▶ Stored data
····················
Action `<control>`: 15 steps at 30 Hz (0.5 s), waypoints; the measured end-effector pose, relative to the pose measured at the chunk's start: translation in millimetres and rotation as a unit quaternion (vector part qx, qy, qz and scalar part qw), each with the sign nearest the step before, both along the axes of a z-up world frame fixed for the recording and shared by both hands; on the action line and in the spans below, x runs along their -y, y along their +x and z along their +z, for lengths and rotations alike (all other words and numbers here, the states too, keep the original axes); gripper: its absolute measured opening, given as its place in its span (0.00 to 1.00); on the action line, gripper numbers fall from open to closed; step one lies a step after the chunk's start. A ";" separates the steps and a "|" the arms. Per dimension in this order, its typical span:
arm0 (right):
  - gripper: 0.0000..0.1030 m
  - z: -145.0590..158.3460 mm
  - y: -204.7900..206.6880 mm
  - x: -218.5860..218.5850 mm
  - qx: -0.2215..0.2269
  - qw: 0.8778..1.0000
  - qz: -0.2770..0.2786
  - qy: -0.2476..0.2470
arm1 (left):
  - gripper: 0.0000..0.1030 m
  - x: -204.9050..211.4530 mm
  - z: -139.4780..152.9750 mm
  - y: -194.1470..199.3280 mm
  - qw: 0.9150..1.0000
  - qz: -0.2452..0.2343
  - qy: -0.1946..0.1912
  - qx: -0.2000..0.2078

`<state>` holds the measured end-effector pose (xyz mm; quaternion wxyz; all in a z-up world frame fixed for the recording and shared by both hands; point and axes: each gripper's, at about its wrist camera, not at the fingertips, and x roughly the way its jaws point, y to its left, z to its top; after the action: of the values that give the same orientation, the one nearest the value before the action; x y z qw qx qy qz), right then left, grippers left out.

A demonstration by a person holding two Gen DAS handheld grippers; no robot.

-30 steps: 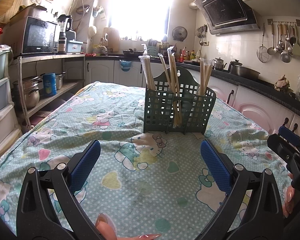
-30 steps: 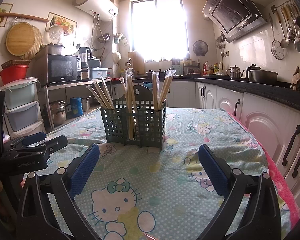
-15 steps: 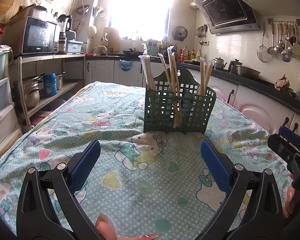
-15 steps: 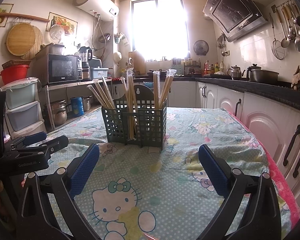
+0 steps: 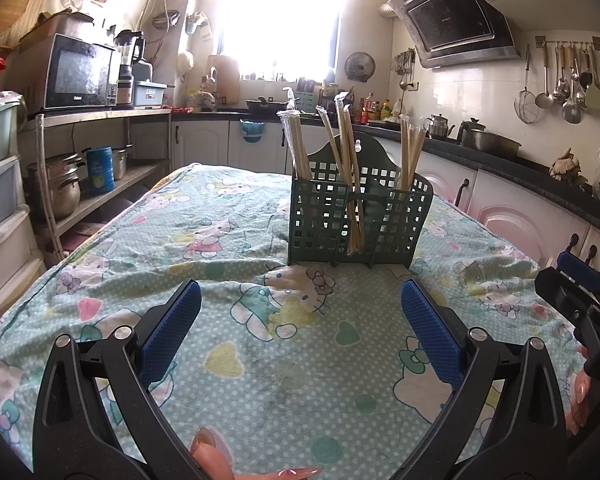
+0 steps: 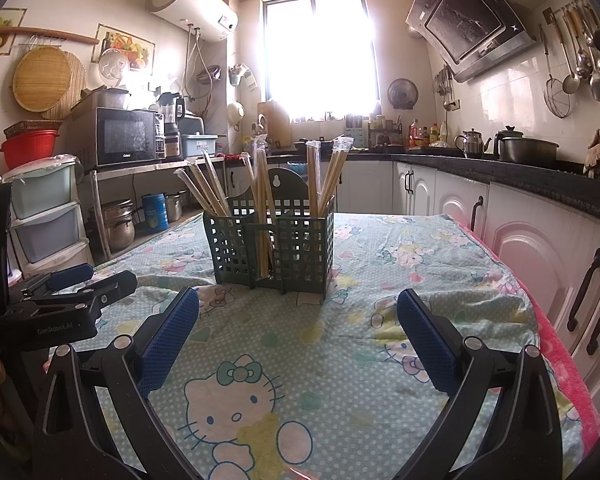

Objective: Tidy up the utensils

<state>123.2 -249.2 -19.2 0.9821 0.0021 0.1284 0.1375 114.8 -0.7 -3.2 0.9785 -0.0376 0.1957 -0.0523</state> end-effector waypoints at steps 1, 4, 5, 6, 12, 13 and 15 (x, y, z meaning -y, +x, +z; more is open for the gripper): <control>0.94 -0.1 -0.2 -0.7 -0.001 1.000 -0.001 0.000 | 0.89 1.0 -0.3 -0.1 1.000 -0.001 0.001 0.000; 0.94 -0.3 -0.9 -1.9 -0.002 1.000 -0.002 -0.002 | 0.89 6.3 0.2 -2.2 1.000 -0.007 0.008 0.002; 0.94 -0.3 -0.5 -1.7 -0.003 1.000 -0.003 -0.002 | 0.89 6.6 0.1 -2.4 1.000 -0.014 0.006 0.002; 0.94 -0.6 -0.2 -2.1 -0.006 1.000 -0.005 -0.001 | 0.89 5.9 0.1 -2.3 1.000 -0.016 0.004 0.001; 0.94 -1.3 13.2 11.7 -0.056 0.998 -0.042 0.005 | 0.89 -12.8 3.3 5.6 0.999 0.000 -0.028 -0.042; 0.94 -1.0 18.6 18.2 -0.068 0.996 -0.053 0.001 | 0.89 -22.7 4.8 12.5 0.998 0.017 -0.025 -0.059; 0.94 -4.1 33.2 32.9 -0.102 0.991 -0.081 -0.009 | 0.89 -41.5 4.4 29.4 0.994 0.044 -0.017 -0.096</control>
<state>156.3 -282.1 -23.2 0.9717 0.0175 0.2290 0.0556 144.2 40.9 1.2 0.9557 -0.0673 0.2863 -0.0084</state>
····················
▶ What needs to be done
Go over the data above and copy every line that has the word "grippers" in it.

▶ Response to this task
`<state>` holds the measured end-effector pose (xyz mm; quaternion wxyz; all in a z-up world frame fixed for the recording and shared by both hands; point and axes: each gripper's, at about its wrist camera, not at the fingertips, and x roughly the way its jaws point, y to its left, z to its top; after the action: of the values that give the same orientation, the one nearest the value before the action; x y z qw qx qy qz), right then left, grippers left out.
A demonstration by a person holding two Gen DAS handheld grippers; no robot.

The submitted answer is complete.